Task brief
Could you count how many lines of the data include "pixel" and answer with the number only?

Saved entries:
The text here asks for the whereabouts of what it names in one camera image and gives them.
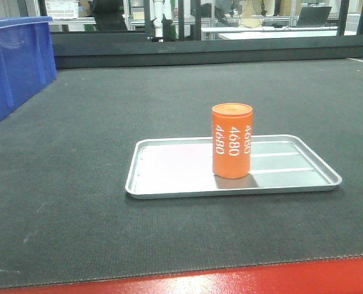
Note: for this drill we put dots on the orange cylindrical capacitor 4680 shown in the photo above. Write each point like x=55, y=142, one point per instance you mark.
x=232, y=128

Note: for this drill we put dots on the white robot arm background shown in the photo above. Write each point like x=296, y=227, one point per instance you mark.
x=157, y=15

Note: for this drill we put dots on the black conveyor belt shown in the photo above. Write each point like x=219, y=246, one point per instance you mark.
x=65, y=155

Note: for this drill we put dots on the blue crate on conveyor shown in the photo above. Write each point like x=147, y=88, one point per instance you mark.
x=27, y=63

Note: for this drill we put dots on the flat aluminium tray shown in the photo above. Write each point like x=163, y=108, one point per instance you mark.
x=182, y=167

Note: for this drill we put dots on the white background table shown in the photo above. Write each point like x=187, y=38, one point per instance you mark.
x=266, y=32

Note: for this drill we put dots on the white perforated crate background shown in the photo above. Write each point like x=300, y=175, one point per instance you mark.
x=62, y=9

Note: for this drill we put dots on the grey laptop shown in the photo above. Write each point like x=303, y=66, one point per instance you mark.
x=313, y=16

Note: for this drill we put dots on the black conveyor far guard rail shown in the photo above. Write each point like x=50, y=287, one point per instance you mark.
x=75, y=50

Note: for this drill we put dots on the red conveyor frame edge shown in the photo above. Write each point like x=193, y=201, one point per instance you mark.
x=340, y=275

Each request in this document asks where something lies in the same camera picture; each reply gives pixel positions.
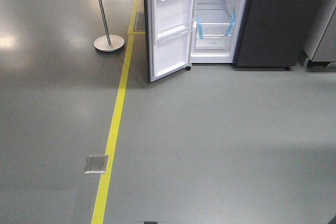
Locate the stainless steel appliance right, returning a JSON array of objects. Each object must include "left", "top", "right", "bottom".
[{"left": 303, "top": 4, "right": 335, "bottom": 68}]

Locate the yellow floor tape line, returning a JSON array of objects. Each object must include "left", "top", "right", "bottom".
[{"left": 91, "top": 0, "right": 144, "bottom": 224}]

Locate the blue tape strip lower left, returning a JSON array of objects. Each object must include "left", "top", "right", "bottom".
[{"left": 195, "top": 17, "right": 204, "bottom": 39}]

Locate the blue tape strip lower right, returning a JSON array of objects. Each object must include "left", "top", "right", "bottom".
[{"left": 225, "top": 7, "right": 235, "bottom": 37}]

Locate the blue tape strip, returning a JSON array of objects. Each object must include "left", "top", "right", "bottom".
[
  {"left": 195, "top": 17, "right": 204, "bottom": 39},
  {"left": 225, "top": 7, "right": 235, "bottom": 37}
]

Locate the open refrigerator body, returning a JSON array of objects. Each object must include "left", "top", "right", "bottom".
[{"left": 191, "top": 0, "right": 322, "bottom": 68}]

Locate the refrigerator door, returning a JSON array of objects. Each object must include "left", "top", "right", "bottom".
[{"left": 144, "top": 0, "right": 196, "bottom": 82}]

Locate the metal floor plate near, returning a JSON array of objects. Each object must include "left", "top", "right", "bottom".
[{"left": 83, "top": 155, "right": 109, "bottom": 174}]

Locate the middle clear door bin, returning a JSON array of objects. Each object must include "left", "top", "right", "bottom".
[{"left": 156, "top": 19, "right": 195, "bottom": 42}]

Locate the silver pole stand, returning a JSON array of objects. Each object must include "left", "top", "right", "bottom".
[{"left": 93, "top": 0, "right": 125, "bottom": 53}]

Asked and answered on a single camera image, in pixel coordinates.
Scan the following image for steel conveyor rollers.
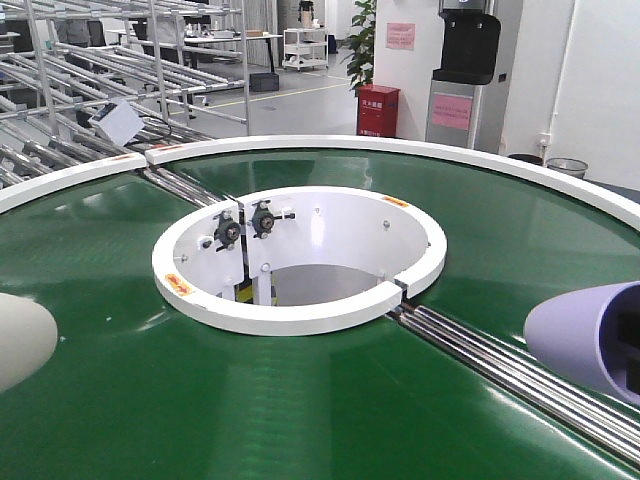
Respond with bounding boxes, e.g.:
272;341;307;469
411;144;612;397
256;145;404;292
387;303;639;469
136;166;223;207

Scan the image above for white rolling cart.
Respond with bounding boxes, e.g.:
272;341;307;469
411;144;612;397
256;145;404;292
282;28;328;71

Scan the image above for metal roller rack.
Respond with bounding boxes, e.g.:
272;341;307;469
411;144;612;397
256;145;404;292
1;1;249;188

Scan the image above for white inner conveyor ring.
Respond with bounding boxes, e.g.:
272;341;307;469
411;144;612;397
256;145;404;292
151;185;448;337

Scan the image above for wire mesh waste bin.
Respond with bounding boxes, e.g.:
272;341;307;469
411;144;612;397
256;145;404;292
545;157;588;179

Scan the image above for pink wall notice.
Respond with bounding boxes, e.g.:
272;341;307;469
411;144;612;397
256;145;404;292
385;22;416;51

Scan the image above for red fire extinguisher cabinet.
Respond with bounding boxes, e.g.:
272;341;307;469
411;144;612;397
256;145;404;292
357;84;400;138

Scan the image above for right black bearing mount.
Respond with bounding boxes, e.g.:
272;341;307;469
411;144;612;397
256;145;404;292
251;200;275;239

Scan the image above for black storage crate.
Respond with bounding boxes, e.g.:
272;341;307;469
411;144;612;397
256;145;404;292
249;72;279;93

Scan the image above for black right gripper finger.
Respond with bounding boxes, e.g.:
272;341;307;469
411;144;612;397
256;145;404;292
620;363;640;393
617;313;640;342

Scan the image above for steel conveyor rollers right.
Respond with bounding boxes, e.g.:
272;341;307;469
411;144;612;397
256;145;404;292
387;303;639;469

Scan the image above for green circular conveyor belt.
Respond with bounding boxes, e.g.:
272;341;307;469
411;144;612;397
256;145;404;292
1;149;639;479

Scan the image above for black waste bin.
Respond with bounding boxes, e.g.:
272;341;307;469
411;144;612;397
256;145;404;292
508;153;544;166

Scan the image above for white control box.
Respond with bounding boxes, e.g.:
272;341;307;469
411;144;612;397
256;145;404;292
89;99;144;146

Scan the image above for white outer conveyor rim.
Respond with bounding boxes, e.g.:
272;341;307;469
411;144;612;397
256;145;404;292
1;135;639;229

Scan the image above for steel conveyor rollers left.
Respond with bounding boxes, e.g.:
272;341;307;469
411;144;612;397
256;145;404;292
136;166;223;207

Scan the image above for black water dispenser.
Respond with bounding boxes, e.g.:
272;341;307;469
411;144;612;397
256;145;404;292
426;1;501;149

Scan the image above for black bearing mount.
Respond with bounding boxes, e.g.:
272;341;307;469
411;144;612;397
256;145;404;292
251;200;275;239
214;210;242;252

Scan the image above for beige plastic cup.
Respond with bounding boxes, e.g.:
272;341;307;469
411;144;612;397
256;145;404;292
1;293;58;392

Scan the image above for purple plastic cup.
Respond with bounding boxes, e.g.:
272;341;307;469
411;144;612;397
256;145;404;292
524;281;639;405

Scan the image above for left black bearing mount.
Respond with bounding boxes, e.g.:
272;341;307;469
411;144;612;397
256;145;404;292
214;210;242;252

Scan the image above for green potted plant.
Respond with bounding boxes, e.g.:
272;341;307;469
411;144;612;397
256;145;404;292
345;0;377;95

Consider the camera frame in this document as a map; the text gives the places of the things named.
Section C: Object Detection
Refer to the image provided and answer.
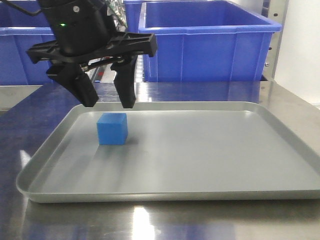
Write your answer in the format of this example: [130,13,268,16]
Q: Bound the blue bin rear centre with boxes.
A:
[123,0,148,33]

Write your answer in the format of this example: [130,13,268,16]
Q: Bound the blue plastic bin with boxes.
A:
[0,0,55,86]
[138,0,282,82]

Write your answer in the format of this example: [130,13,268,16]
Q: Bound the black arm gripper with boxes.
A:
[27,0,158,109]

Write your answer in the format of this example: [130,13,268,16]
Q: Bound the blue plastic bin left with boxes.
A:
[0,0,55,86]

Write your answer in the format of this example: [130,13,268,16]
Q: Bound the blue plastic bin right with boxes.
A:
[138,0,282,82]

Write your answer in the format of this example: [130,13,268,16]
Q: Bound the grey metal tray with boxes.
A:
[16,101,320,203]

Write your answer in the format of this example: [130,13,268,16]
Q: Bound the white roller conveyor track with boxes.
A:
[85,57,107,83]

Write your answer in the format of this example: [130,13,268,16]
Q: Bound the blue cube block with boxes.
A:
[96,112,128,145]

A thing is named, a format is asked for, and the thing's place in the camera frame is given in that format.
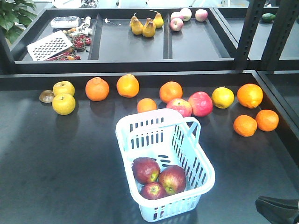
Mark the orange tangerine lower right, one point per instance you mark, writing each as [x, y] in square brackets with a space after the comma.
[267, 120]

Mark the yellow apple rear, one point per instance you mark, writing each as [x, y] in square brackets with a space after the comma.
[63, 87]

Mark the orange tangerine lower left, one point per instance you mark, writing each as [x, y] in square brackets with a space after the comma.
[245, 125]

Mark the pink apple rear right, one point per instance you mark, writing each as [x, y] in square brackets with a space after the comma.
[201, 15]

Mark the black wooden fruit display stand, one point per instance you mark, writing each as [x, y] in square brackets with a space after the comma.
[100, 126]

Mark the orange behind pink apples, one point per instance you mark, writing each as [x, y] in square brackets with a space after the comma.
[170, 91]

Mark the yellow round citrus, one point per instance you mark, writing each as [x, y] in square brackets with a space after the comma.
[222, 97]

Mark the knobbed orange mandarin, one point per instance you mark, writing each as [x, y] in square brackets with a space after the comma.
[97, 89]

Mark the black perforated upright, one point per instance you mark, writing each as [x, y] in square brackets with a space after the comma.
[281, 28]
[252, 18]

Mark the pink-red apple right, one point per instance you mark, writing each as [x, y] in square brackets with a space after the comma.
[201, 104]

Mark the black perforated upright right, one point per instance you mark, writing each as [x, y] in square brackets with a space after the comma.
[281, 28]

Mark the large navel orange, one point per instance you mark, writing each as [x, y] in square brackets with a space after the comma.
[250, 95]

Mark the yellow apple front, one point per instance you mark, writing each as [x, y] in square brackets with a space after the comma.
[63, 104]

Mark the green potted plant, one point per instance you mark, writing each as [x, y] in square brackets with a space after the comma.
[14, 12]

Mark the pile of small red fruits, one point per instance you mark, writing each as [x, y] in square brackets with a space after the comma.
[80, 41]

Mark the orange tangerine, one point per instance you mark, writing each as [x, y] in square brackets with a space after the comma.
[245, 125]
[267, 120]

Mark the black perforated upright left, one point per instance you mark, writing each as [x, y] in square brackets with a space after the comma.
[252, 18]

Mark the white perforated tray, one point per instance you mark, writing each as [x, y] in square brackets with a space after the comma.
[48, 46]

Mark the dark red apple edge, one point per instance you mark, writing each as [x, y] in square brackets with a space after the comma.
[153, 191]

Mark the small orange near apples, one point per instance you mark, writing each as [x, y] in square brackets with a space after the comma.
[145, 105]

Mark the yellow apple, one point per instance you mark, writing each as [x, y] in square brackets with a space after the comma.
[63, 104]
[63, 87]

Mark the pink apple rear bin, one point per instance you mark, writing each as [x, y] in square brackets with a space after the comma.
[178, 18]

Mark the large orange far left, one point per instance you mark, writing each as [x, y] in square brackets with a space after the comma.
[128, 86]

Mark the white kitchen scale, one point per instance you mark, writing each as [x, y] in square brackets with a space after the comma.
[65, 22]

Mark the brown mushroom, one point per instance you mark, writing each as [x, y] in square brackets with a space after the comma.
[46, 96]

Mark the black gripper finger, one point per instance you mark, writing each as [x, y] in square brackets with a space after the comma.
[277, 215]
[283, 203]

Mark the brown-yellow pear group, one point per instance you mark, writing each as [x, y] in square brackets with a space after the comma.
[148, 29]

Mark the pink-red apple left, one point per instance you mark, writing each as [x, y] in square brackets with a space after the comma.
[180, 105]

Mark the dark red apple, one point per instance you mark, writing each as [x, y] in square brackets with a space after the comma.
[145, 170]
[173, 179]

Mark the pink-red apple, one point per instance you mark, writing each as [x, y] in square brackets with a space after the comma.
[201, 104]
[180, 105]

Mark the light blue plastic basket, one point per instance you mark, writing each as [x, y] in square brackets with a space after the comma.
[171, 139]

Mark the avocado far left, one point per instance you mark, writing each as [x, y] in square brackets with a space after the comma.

Written solution
2